THE PROBLEM
Every line of the entries below that carries the string "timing" should be copied.

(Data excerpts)
════════

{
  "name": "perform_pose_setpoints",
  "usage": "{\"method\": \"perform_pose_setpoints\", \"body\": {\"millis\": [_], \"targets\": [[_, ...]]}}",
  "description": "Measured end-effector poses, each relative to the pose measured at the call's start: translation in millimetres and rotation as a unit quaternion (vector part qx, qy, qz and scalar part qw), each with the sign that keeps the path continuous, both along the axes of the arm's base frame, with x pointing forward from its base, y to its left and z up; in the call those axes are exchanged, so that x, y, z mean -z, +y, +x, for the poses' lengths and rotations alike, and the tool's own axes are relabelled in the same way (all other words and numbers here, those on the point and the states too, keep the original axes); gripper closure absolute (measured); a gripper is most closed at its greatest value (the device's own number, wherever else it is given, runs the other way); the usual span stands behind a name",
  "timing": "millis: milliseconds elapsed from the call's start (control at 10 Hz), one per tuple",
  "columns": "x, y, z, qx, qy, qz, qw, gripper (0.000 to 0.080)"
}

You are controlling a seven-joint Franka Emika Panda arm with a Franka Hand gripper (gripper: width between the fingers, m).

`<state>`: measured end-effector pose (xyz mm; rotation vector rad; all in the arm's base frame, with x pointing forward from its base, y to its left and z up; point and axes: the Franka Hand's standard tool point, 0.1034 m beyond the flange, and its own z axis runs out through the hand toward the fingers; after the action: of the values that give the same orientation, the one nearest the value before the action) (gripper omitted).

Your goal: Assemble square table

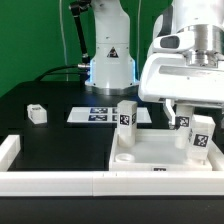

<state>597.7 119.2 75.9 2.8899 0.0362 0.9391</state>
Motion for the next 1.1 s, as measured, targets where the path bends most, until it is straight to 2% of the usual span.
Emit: {"method": "perform_pose_setpoints", "body": {"millis": [400,500,700,800,900,1100], "targets": [[-2.4,-3.9,1.3,-0.006,0.005,-0.005,1.0,0.0151],[-21.0,-20.1,7.6,0.006,0.019,0.013,1.0,0.0151],[-38.1,-23.5,12.2,0.029,0.065,0.058,0.996,0.0151],[-47.6,-22.4,18.0,0.044,0.118,0.082,0.989,0.0151],[-56.1,-24.6,29.8,0.05,0.13,0.093,0.986,0.0151],[-46.0,-24.6,28.1,0.066,0.207,0.103,0.971,0.0151]]}}
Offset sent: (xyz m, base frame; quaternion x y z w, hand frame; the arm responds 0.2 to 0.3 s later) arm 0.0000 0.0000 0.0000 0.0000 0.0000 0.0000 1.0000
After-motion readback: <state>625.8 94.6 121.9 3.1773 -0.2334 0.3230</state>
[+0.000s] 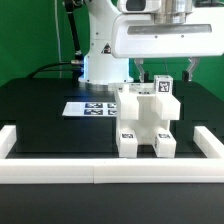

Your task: Assemble chair

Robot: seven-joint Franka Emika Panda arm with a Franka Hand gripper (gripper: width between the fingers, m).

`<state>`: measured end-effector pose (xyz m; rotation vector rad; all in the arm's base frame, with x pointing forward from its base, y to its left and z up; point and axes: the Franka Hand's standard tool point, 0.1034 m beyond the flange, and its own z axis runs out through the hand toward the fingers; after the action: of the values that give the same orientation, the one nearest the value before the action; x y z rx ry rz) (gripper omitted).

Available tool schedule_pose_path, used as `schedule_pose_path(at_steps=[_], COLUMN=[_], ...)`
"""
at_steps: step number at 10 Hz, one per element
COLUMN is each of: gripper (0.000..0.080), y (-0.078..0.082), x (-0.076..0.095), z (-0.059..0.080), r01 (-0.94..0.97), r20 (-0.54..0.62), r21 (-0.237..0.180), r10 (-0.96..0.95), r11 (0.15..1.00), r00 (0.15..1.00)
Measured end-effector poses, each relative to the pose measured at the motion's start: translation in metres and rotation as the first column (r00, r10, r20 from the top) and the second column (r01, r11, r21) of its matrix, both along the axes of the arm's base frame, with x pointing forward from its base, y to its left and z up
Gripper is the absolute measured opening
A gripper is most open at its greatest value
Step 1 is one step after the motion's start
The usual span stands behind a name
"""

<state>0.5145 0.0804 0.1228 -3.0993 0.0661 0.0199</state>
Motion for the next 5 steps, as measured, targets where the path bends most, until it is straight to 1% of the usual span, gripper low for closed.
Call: schedule_pose_path(at_steps=[1,2,3,4,5], gripper=[0.0643,0.0648,0.0649,0.0649,0.0649], y=[0.002,0.006,0.014,0.018,0.022], x=[0.000,-0.005,-0.017,-0.025,-0.026], z=[0.004,0.011,0.017,0.019,0.019], r01=[0.007,0.038,0.084,0.106,0.123], r20=[0.004,0.008,0.004,-0.001,0.003], r21=[0.004,0.011,0.020,0.023,0.024], r10=[-0.007,-0.038,-0.084,-0.106,-0.123], r11=[1.000,0.999,0.996,0.994,0.992], r00=[1.000,0.999,0.996,0.994,0.992])
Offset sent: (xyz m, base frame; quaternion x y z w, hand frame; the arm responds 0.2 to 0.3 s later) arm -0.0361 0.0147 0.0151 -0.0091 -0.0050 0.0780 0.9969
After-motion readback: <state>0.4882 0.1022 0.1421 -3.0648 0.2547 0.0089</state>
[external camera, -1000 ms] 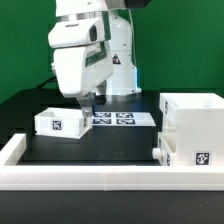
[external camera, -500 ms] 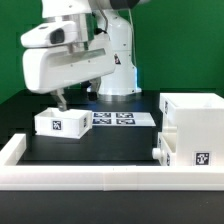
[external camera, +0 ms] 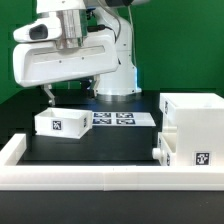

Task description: Assemble drawer

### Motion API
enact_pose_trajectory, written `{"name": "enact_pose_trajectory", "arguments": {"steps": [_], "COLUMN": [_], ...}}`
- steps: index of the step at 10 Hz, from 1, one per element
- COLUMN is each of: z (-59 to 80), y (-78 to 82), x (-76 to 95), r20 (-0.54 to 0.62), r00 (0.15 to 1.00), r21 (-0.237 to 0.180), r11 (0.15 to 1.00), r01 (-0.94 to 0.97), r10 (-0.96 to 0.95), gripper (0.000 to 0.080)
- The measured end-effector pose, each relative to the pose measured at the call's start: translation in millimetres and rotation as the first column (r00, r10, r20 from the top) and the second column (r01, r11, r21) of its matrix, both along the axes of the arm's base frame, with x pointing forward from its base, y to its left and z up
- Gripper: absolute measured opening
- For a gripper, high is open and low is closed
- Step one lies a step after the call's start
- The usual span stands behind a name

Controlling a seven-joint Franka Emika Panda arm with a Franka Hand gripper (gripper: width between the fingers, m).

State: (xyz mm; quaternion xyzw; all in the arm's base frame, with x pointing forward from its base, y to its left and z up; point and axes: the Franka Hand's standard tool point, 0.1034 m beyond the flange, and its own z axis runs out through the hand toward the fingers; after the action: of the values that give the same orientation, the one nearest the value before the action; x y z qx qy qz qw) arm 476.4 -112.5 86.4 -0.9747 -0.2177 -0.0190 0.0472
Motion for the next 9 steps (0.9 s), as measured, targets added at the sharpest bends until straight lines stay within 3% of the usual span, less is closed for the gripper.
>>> {"name": "enact_pose_trajectory", "arguments": {"steps": [2,5,8,9], "z": [-0.4,-10.7,-18.3,-18.1], "y": [0.4,-3.6,18.4,18.0], "x": [-0.3,-23.3,-32.4,-31.5], "r20": [-0.009,-0.021,-0.039,-0.038], "r00": [0.997,0.955,0.892,0.893], "r21": [0.002,-0.012,-0.018,-0.015], "r11": [0.997,0.955,0.893,0.894], "r01": [0.079,0.295,0.45,0.448], "r10": [-0.079,-0.296,-0.451,-0.448], "gripper": [0.0649,0.0649,0.0649,0.0649]}}
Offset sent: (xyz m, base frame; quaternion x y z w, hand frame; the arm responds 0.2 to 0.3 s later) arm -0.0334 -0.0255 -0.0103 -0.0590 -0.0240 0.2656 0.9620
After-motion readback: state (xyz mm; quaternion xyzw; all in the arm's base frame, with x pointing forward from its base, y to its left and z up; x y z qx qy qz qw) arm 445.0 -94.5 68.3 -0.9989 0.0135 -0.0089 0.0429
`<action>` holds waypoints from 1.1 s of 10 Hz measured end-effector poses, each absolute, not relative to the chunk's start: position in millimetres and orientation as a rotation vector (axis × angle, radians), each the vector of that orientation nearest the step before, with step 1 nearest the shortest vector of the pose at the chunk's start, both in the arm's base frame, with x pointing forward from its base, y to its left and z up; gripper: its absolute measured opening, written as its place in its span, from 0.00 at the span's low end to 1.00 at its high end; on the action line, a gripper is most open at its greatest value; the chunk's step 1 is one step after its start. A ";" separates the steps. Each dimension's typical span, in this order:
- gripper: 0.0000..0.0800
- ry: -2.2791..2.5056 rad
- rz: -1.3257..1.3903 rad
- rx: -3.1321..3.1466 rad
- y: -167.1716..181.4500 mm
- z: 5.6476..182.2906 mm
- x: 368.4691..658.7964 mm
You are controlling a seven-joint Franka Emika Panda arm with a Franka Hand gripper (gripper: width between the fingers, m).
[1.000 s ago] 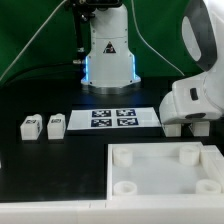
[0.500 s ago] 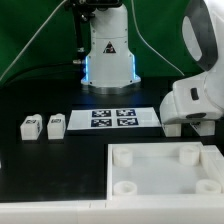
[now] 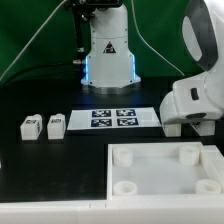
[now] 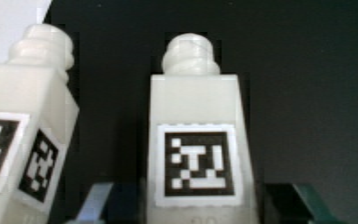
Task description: Assemble one leg
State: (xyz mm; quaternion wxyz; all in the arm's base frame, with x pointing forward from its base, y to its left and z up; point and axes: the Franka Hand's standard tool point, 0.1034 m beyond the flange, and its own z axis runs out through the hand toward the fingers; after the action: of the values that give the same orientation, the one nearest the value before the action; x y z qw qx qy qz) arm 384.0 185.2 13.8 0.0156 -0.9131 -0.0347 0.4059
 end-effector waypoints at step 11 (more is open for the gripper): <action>0.36 -0.148 0.570 -3.008 130.4 162.8 479.0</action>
Offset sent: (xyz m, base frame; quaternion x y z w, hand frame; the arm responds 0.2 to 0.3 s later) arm 0.0000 0.0000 0.0000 0.0000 0.0899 0.0000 0.9960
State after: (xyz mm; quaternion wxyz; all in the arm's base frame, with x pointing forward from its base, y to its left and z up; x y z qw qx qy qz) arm 479.0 130.4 162.8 0.0381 -0.9807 -0.0482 0.1858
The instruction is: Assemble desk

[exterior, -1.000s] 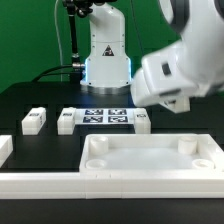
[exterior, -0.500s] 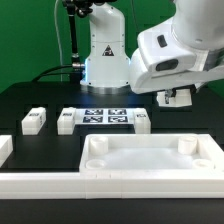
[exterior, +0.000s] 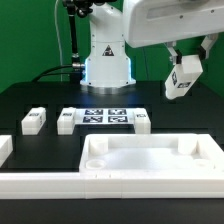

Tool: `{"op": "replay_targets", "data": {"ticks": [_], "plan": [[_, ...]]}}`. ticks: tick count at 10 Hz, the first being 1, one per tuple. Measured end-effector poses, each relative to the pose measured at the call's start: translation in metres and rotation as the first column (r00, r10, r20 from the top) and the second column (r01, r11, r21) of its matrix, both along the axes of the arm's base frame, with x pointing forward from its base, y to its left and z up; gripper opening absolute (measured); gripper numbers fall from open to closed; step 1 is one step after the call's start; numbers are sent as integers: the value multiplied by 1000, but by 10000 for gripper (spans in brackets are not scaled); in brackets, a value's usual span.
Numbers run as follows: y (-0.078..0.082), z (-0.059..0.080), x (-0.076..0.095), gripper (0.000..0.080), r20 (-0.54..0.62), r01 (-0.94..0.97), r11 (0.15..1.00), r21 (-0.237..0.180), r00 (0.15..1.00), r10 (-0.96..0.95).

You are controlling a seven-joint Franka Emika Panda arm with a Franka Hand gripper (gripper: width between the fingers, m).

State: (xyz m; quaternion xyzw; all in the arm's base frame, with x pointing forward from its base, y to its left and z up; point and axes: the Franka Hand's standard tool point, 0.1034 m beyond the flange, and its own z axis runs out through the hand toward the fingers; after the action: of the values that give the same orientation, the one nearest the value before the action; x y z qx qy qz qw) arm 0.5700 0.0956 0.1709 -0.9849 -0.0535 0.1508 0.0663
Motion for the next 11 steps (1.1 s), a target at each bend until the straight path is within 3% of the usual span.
{"op": "replay_targets", "data": {"ticks": [1,3,5,7,11], "plan": [[-1,-1,2,288,50,7,1000,-1,999,-7],[-1,1,27,288,235,9,999,31,972,-16],[1,32,55,288,371,37,998,49,927,-53],[-3,23,54,288,483,50,998,45,873,-66],[-9,19,62,288,694,76,996,52,714,-91]]}}
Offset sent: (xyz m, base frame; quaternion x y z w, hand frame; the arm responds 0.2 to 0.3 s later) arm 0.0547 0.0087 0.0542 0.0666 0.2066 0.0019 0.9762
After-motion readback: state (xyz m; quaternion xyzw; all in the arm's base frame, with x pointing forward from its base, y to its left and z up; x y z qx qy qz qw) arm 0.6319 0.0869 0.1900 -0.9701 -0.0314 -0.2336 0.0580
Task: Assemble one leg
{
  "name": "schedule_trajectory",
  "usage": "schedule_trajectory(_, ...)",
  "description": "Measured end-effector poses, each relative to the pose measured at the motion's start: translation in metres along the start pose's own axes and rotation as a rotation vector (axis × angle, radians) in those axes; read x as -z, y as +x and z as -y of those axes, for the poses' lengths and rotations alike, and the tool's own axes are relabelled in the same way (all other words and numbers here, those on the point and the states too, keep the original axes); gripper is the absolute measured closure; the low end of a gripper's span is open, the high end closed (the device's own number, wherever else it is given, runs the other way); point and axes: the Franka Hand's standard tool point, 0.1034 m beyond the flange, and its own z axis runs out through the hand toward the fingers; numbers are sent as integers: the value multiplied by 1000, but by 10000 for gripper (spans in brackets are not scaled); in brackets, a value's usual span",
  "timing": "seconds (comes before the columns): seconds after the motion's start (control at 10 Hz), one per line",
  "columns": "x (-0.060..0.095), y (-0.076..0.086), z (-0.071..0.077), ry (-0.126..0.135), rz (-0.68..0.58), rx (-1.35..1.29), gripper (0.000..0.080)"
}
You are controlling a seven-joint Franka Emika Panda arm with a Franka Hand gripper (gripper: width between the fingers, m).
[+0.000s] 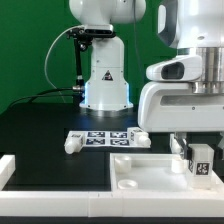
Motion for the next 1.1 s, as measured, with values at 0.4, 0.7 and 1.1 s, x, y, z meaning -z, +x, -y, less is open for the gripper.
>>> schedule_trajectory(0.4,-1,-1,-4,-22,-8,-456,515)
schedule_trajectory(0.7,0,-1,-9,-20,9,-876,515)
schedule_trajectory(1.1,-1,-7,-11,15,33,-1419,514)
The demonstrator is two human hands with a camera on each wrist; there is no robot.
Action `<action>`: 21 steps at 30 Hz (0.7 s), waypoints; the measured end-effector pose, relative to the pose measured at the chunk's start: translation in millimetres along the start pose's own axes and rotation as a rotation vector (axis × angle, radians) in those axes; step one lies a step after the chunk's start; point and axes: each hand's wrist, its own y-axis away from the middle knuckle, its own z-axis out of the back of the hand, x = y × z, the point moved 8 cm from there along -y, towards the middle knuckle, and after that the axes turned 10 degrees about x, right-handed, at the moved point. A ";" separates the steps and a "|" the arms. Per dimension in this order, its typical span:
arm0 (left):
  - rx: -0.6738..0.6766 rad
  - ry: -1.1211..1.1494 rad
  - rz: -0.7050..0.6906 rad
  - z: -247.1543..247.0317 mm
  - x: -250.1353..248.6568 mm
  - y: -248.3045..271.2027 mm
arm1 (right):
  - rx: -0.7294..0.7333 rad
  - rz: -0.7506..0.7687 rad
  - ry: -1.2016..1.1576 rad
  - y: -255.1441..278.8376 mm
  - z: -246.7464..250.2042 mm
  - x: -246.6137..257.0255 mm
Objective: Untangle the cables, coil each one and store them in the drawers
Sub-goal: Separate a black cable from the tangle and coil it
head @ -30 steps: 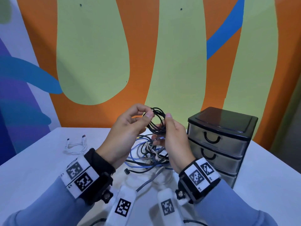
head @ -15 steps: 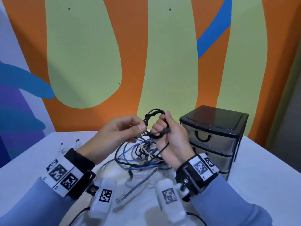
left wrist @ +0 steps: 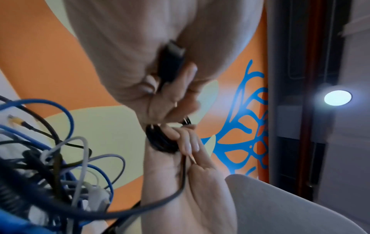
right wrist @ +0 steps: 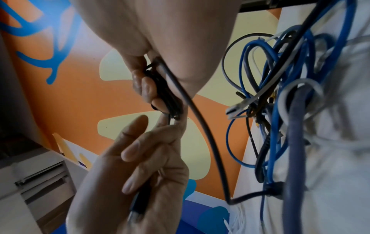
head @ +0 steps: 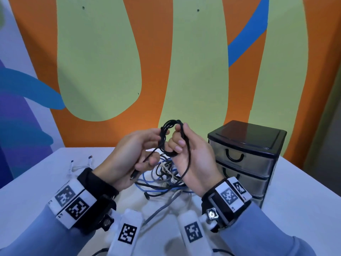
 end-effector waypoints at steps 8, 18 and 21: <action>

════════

RESPONSE FOR THIS EXERCISE
  "timing": "millis: milliseconds elapsed from the call's start (control at 10 Hz), one per tuple",
  "timing": "seconds (comes before the columns): seconds after the motion's start (control at 10 Hz), one per line",

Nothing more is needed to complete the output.